Migrate away from n1-machine-{1-4} for k8s e2e testing
N1 machines are slower and the suggestion is to start migrating the machines to use e2. These are faster and more available so this should help mitigate stock outage errors.
cc @BenTheElder @ameukam
/sig node
/sig testing
@BenTheElder who is the best person to decide on this? Ultimately for the most tests we do not care of a VM shape
/sig k8s-infra @upodroid was looking into these trade-offs recently.
IMHO, we should move to newer machine types over time unless it's way more expensive.
We can also move to more expensive when we are getting a bit performance win ... e.g. the CI cluster is moving to C4 and C4D because they will let things like builds go a fair bit faster (20-25% for some workloads IIRC?) but I wouldn't move everything yet because there are some availability issues and we can keep some warm minimum scaled capacity there but e2e VMs cannot.
We also should probably be careful with jobs like scale tests where giving the test different machines might impact detecting performance regressions.

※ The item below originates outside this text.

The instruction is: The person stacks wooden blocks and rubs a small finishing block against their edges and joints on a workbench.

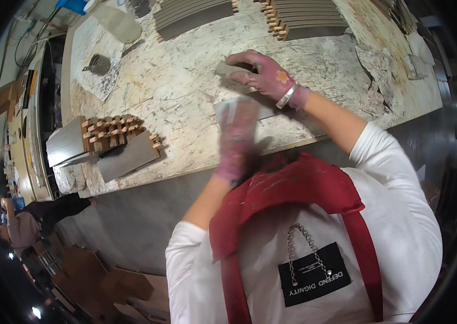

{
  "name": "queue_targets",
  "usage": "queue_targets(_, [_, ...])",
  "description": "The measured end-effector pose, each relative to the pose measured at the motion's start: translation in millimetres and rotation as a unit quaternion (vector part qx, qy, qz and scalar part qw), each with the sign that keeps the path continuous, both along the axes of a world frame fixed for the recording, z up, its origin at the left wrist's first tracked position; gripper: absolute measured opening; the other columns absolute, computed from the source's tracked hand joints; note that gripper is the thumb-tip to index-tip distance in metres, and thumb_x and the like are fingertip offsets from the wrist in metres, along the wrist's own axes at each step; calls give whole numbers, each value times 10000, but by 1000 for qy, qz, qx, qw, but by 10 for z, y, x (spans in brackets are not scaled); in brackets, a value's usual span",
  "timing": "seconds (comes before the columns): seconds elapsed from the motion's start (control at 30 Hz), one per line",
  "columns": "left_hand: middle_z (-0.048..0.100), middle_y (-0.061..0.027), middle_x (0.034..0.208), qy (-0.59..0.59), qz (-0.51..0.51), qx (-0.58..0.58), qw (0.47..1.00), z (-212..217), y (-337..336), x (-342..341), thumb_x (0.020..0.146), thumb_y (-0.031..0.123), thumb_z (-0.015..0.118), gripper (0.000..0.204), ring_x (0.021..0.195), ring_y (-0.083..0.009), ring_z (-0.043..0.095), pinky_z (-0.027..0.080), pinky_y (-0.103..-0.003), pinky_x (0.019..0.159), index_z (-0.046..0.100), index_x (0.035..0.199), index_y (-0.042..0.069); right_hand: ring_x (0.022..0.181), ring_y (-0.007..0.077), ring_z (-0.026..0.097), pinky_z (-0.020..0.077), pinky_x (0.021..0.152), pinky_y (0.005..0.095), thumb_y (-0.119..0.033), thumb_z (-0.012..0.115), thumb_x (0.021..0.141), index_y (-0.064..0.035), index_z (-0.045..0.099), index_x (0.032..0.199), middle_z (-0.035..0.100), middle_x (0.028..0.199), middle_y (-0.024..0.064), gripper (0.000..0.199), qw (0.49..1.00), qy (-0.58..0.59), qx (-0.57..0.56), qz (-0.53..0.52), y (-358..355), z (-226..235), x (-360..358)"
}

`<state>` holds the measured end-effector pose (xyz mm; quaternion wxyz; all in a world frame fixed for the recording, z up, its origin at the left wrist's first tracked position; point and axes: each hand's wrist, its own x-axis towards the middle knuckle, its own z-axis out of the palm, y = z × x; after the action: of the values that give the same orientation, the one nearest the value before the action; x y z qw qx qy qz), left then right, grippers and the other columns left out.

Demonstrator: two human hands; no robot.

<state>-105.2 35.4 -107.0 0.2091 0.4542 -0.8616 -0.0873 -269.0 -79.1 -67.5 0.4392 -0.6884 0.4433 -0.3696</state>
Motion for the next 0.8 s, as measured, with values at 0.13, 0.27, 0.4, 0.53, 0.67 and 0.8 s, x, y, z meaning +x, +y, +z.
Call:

For workloads that aren't very sensitive, e2 seems reasonable: https://cloud.google.com/compute/docs/machine-resource#recommendations_for_machine_types
We should fix the node gce launcher to do the following:
- pass a region instead of a zone and also a list of machine types that you want to use
- us-central1 should be preferred CI region as it's closest to the CI cluster and also has the most types of VMs available. Its also one of the largest regions in GCP
- it should attempt to launch the instance in a random zone of the region with the first machine type on the list, if it fails attempt to launch the VM in a different zone with the same machine type and then retry the whole step again with a different machine type.

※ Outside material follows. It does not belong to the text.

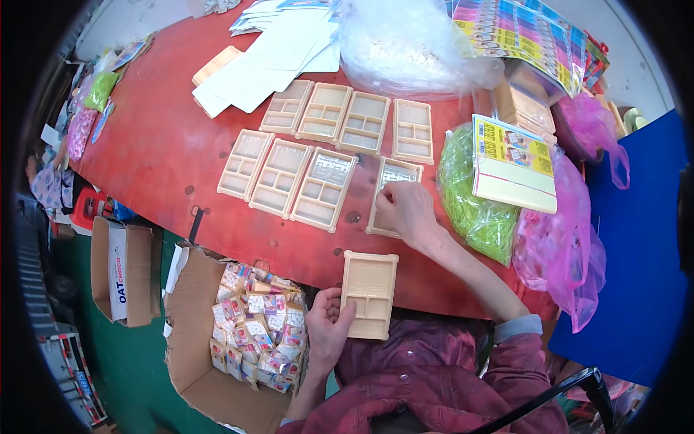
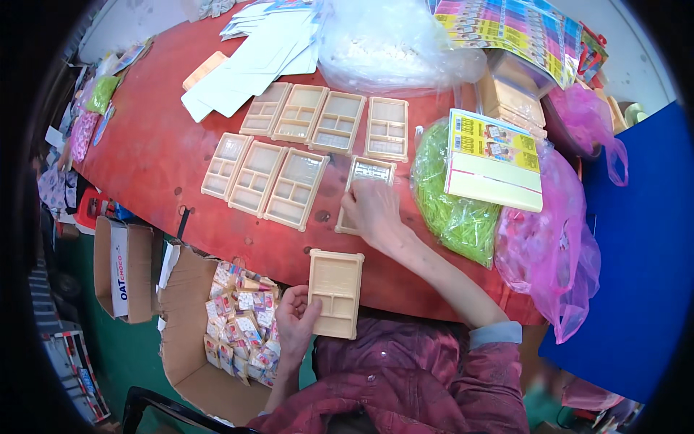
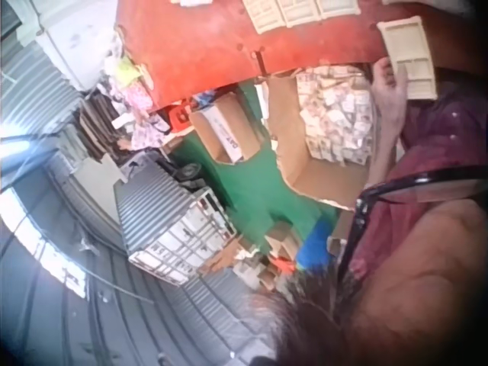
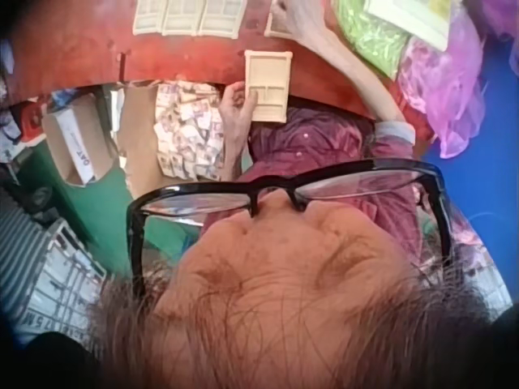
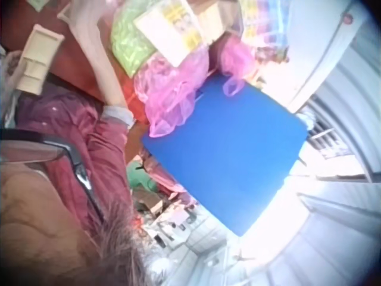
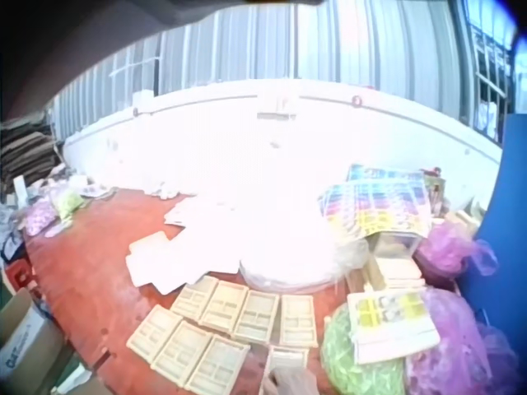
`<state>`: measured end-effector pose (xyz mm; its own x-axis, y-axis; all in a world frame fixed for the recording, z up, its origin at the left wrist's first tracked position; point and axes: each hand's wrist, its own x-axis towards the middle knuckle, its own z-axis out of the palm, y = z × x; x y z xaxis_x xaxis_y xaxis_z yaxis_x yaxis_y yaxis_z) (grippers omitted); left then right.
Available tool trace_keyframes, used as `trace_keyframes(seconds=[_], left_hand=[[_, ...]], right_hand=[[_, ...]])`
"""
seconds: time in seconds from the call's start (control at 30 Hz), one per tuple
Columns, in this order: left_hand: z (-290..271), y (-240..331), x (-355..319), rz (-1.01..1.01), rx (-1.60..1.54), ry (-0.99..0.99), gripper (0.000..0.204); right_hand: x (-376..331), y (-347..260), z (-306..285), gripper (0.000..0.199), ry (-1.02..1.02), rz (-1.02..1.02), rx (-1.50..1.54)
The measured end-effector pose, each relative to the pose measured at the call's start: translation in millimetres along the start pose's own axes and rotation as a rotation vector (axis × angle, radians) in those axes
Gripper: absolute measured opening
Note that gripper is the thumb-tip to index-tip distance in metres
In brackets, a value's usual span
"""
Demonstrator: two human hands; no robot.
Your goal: Assembling small plastic organizers and filling them with white square objects.
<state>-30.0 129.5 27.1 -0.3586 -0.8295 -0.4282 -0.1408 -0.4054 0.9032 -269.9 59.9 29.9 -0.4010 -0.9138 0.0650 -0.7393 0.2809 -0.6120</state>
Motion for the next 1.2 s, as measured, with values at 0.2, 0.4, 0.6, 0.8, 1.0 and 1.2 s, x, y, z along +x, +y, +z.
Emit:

- after 4 attempts, we should consider the job failed and return the current error
Having a priority list of VM shapes, zones, or even regions sounds good. I don't care if tests will run in asia or europe.
One thing is we need to have a clear and easy way to check in logs what was finally picked. Even better if this will be a metadata for the triage tool. So flakes can be grouped by this machine type or zone.
/cc
@BenTheElder @upodroid any ideas on the next steps? Should it be done across all sigs, not just sig node?

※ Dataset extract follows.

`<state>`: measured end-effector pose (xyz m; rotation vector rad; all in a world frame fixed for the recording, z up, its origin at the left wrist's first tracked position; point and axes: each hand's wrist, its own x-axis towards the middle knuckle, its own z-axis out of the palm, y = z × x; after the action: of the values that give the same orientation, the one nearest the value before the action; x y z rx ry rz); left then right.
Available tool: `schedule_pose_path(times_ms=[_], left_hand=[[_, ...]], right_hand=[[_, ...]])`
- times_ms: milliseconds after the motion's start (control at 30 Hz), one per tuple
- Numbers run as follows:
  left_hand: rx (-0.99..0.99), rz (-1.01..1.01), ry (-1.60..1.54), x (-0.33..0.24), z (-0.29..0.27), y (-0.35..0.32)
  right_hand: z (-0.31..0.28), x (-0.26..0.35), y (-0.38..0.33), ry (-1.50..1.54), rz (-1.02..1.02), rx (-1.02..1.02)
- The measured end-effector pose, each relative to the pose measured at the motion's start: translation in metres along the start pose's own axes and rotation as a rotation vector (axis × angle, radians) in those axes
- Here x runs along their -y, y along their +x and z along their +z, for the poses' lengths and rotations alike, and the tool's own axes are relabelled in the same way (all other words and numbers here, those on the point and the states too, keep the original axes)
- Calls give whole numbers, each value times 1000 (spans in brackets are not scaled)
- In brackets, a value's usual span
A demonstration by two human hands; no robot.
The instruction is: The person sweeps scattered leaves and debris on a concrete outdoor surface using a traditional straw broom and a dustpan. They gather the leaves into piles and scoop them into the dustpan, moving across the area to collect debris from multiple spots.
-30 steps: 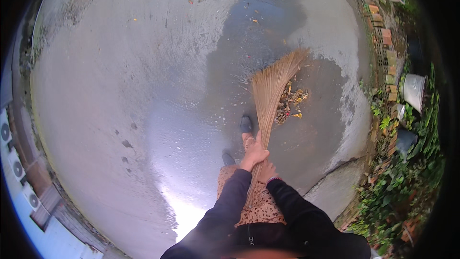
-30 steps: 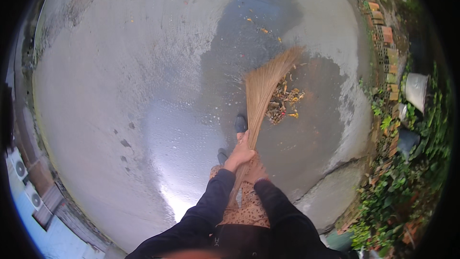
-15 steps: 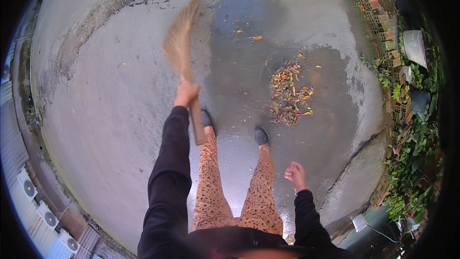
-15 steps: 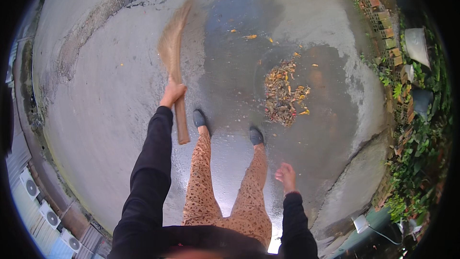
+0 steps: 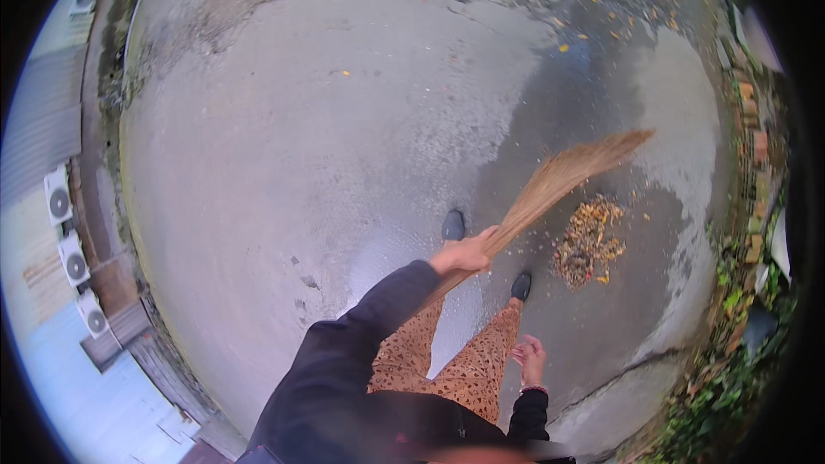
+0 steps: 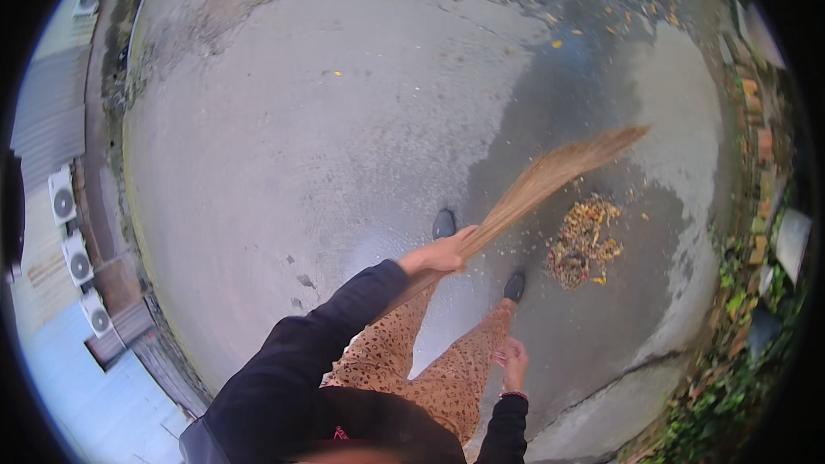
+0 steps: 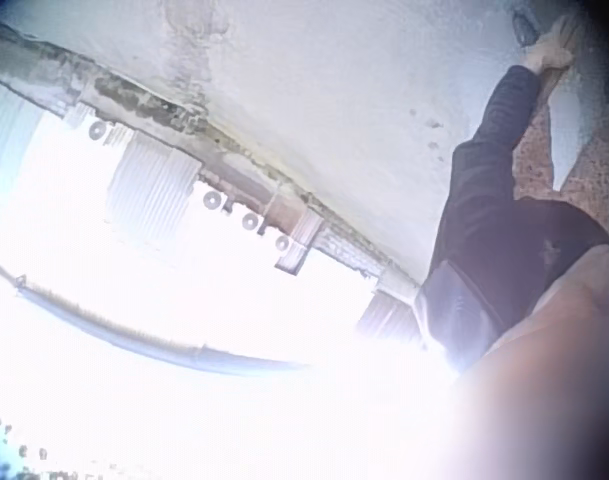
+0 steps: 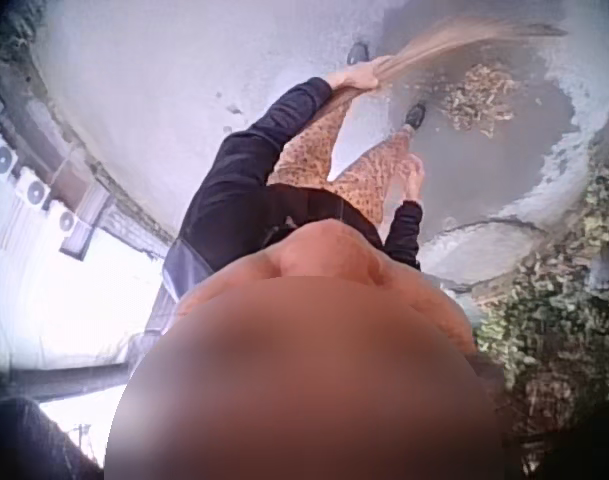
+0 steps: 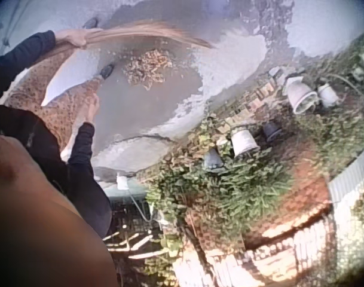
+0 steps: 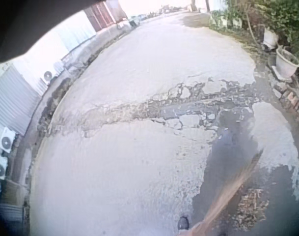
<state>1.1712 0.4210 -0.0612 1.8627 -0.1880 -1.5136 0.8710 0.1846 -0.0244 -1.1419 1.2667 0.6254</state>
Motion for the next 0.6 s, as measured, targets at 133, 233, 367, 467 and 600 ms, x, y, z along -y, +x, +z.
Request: schedule_pose_path(times_ms=[133,233,367,467,600], left_hand=[[-406,-89,-502,107,-44,-133],[-756,-363,-638,190,-53,-208],[-1069,-533,-1019,289,-97,-231],[-1186,-137,-1658,352,-166,-219],[-1210,50,-1282,367,-220,-126]], right_hand=[[18,54,23,33,4,-37],[35,67,32,-23,-40,33],[56,62,27,-126,-30,94],[71,61,10,-180,-33,83],[86,73,-21,-209,24,-23]])
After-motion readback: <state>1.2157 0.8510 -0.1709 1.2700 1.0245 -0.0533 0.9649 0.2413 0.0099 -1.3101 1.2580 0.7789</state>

I would like to help/work on this If I get it right the works would need to be done in kubetest2-gce deployer or am i missing something? @upodroid @BenTheElder
You can start by trying to replace all instances of n1-standard-* in this repository. Make the changes, merge it and then keep an eye on the jobs for the first few runs.
Will have to watch out for this:
https://cloud.google.com/compute/docs/general-purpose-machines#e2_machine_types
Doesn't support GPUs, Local SSDs, sole-tenant nodes, or nested virtualization.
https://github.com/kubernetes/test-infra/pull/35126
The Kubernetes project currently lacks enough contributors to adequately respond to all issues.
This bot triages un-triaged issues according to the following rules:
- After 90d of inactivity,
lifecycle/staleis applied - After 30d of inactivity since
lifecycle/stalewas applied,lifecycle/rottenis applied - After 30d of inactivity since
lifecycle/rottenwas applied, the issue is closed
You can:
- Mark this issue as fresh with
/remove-lifecycle stale - Close this issue with
/close - Offer to help out with Issue Triage
Please send feedback to sig-contributor-experience at kubernetes/community.
/lifecycle stale
I think this is complete.